Feature Differences from VS Code and Migration Considerations
Kiro IDE is built on VS Code (Code - OSS), but extension registry differences require attention during migration. The VS Code Marketplace is managed under Microsoft's license and cannot be accessed directly from Kiro IDE. Instead, it references the Open VSX registry, meaning extensions not registered on Open VSX (GitHub Copilot, Pylance, IntelliCode, etc.) are unavailable. However, Kiro IDE has built-in AI coding assistance, so functionality equivalent to Copilot is provided by default. For Remote Development (SSH, Containers, WSL), the Open VSX version of Remote - SSH is available, but as of April 2026, the Dev Containers extension is not published on Open VSX, requiring alternative approaches (e.g., docker exec from the terminal) for Docker-based development. Performance-wise, Kiro IDE runs with memory usage equivalent to VS Code, and while AI features add background network communication, the perceptible speed impact is minimal. As a migration decision framework: choose Kiro IDE if AI-driven spec development and hook-based automation are priorities; continue with VS Code if Dev Containers or Microsoft-exclusive extensions are critical dependencies.
Summary
Kiro IDE is a development environment that integrates AI capabilities on a VS Code-compatible editor foundation.
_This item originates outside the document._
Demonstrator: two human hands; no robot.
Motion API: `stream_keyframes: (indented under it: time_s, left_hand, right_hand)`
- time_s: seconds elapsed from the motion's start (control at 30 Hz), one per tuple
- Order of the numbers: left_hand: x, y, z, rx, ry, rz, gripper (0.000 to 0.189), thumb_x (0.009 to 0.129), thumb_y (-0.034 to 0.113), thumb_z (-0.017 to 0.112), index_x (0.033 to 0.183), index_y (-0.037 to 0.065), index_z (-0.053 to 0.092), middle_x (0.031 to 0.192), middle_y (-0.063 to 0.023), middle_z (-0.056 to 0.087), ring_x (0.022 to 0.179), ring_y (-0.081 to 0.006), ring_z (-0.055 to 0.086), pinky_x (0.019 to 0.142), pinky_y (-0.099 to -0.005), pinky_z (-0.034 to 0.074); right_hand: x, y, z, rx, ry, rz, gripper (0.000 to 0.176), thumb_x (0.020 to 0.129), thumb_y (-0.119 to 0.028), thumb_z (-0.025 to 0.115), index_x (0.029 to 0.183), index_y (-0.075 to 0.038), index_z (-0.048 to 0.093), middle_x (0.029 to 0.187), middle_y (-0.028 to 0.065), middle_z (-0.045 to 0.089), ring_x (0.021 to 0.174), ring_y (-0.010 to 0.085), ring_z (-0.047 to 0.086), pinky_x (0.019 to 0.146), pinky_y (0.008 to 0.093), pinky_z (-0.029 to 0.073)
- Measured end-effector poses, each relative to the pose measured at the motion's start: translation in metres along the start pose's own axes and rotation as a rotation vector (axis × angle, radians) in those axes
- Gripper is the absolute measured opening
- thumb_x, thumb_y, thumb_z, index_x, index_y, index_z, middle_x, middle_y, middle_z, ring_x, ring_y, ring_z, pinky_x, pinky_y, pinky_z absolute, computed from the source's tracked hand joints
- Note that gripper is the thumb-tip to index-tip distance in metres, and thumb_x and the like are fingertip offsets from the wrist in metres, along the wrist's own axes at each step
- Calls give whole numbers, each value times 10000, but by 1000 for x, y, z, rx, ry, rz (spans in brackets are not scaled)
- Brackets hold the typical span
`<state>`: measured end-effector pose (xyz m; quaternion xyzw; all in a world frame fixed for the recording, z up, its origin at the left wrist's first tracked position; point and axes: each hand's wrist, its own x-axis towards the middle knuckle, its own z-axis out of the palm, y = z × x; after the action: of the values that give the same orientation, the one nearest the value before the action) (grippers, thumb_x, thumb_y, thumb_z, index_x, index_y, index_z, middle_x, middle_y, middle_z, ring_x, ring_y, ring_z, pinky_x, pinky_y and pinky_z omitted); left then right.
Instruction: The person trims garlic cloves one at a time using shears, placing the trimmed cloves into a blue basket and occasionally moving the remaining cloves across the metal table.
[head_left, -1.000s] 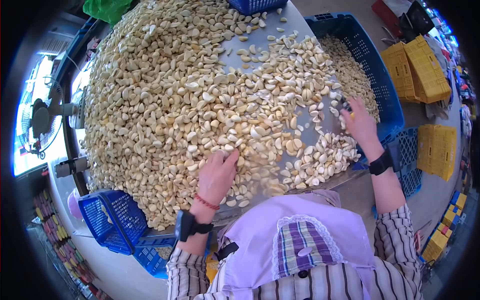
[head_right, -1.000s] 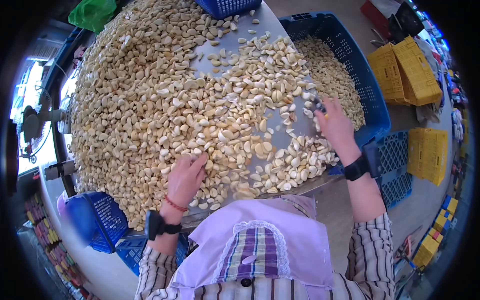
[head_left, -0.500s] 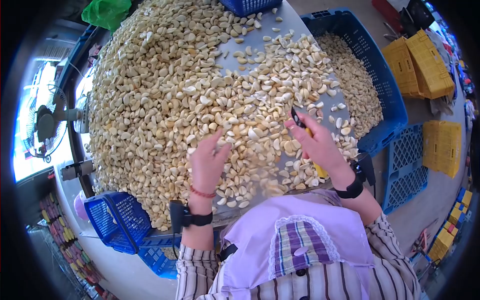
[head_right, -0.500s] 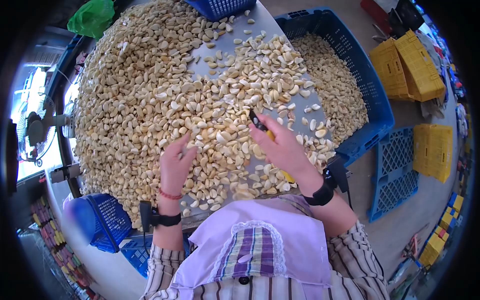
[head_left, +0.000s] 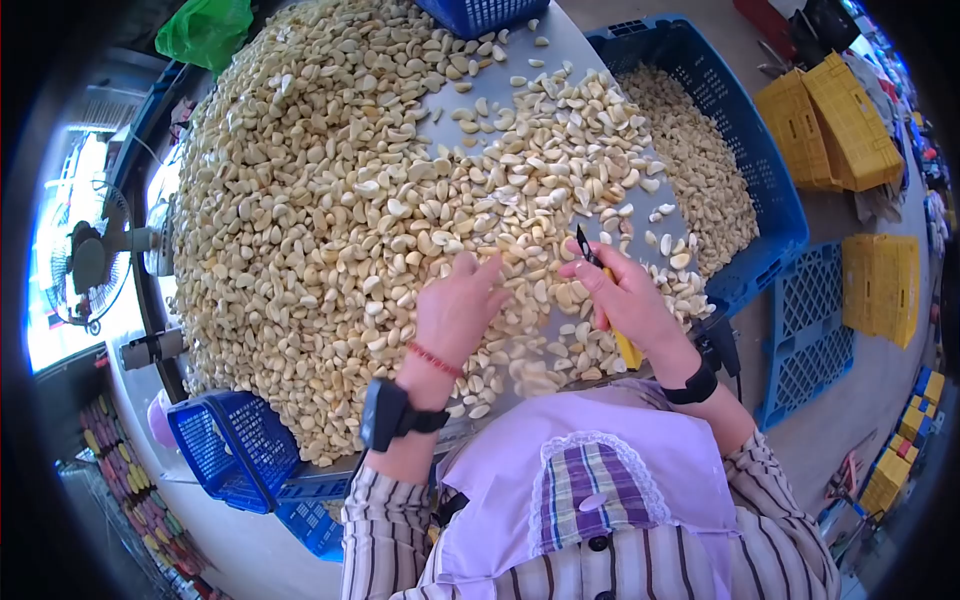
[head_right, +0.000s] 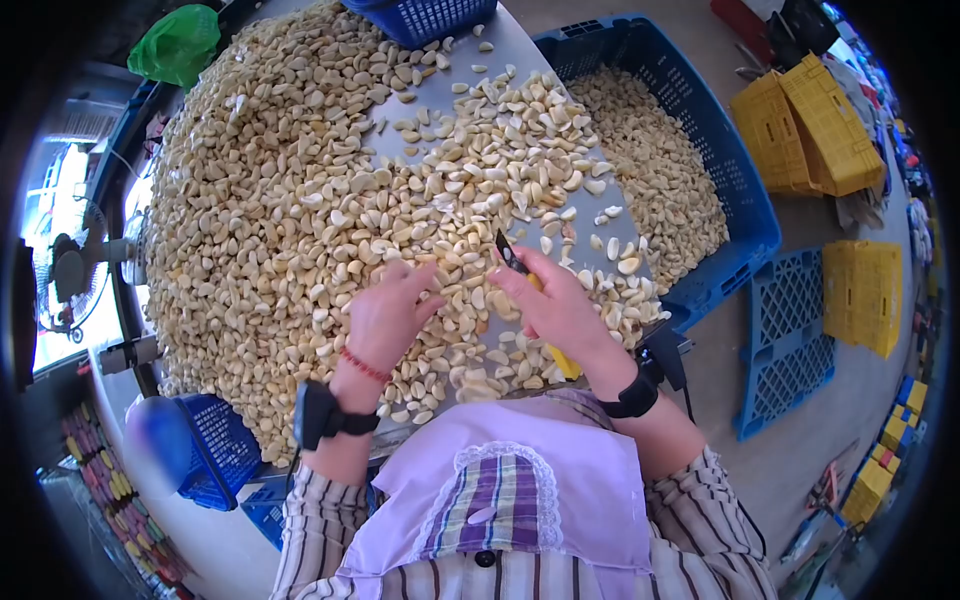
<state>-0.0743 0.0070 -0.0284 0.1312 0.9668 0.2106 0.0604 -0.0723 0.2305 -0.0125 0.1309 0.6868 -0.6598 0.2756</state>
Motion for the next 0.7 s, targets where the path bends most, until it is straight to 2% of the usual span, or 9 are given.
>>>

Since you can leverage existing VS Code assets (extensions, settings, keybindings) as-is, migration costs are minimized. By combining project-specific rules defined in steering files with automated processing through agent hooks, you can build an efficient AI-powered development workflow. While the inability to use Microsoft-exclusive extensions is a constraint, the unique strengths of AI-native development experience and unified team code quality outweigh this limitation for suitable projects, making it a compelling choice.